(Task requirements) Copy the listing that follows exactly. Its pictures do not belong in the copy.
· · · · · · ·
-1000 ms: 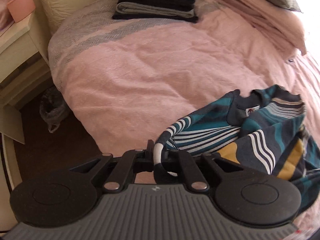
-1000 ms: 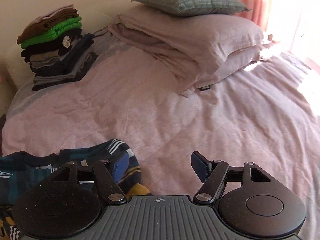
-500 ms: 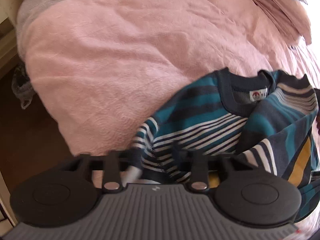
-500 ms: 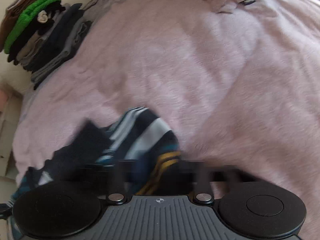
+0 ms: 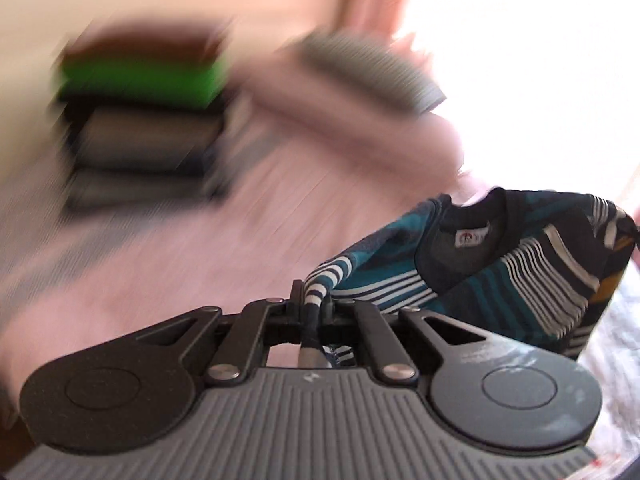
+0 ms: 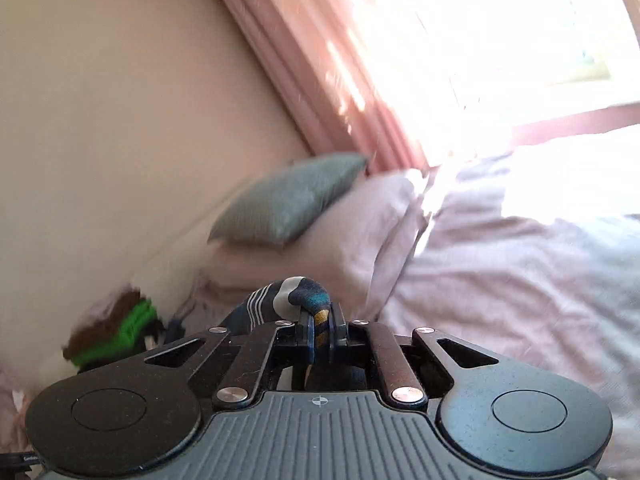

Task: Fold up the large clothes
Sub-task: 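Lift the sweater high with both grippers and shake it out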

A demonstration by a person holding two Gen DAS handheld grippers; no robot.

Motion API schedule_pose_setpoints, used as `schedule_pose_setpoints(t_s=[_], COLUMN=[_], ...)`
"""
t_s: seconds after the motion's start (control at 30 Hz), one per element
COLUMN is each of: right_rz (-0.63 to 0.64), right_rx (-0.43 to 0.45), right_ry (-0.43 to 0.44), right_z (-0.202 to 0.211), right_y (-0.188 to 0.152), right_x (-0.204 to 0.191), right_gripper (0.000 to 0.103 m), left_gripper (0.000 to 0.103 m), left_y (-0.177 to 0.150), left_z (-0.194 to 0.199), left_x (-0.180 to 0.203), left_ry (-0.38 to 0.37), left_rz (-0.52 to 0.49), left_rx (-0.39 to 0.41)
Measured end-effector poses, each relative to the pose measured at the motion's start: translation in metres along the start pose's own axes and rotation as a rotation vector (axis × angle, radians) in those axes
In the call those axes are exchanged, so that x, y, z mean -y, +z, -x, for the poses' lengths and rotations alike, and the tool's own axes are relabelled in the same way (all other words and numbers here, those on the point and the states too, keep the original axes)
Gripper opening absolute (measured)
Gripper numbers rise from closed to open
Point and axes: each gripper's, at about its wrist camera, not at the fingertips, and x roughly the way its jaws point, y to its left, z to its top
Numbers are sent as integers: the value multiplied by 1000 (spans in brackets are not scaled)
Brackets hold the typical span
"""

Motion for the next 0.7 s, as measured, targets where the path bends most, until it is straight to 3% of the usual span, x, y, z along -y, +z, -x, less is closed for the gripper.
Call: schedule_pose_setpoints(t_s=[0.17, 0.3, 0.53, 0.7], right_rz=[57, 206, 308, 384], right_rx=[290, 454, 630, 681], right_ry=[-71, -128, -198, -257], right_z=[141, 241, 378, 446], right_y=[60, 79, 67, 68], right_x=[-26, -52, -74, -83], right_gripper=[3, 3, 3, 2], left_gripper=[3, 3, 3, 3], left_y=[72, 100, 83, 80], left_z=[32, 70, 138, 187], left_x=[71, 121, 167, 199], left_ry=[-214, -334, -437, -500], left_rz=[-130, -188, -207, -229], left_rx=[204, 323, 379, 419])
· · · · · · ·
(Exercise output)
-1000 ms: 
-1000 ms: 
-500 ms: 
-500 ms: 
+0 ms: 
+0 ms: 

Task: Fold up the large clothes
Sub-task: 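Lift the sweater high with both grippers and shake it out
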
A demonstration by a person holding two Gen DAS handheld grippers; no robot.

Motion API schedule_pose_setpoints, used as `schedule_pose_setpoints(t_s=[_], COLUMN=[_], ...)`
"""
t_s: seconds after the motion's start (control at 30 Hz), one per element
COLUMN is each of: right_rz (-0.63 to 0.64), right_rx (-0.43 to 0.45), right_ry (-0.43 to 0.44), right_z (-0.202 to 0.211), right_y (-0.188 to 0.152), right_x (-0.204 to 0.191), right_gripper (0.000 to 0.103 m), left_gripper (0.000 to 0.103 m), left_y (-0.177 to 0.150), left_z (-0.194 to 0.199), left_x (-0.180 to 0.203), left_ry (-0.38 to 0.37), left_rz (-0.52 to 0.49), left_rx (-0.39 to 0.41)
Measured end-effector poses, each relative to the pose measured at the motion's start: translation in metres along the start pose's own axes and rotation as a rotation vector (axis × angle, radians) in those axes
In the call those axes are exchanged, so that x, y, z mean -y, +z, -x, for the poses' lengths and rotations alike, and the tool's own axes are relabelled in the same way (all other words and numbers here, those on the point and the states too, keep the original axes)
Gripper opening absolute (measured)
Gripper numbers rise from closed to open
Point and axes: each gripper's, at about its wrist camera, not at the fingertips, and x roughly the way its jaws point, y to its left, z to its top
Numbers are sent as integers: the value multiplied by 1000 (spans in brackets are not scaled)
Brackets hold the typical span
"""

Motion for the next 0.7 s, as measured, targets where the path bends most, until it is straight to 3% of the usual span, x, y, z along -y, +z, -x, less is closed for the gripper.
Call: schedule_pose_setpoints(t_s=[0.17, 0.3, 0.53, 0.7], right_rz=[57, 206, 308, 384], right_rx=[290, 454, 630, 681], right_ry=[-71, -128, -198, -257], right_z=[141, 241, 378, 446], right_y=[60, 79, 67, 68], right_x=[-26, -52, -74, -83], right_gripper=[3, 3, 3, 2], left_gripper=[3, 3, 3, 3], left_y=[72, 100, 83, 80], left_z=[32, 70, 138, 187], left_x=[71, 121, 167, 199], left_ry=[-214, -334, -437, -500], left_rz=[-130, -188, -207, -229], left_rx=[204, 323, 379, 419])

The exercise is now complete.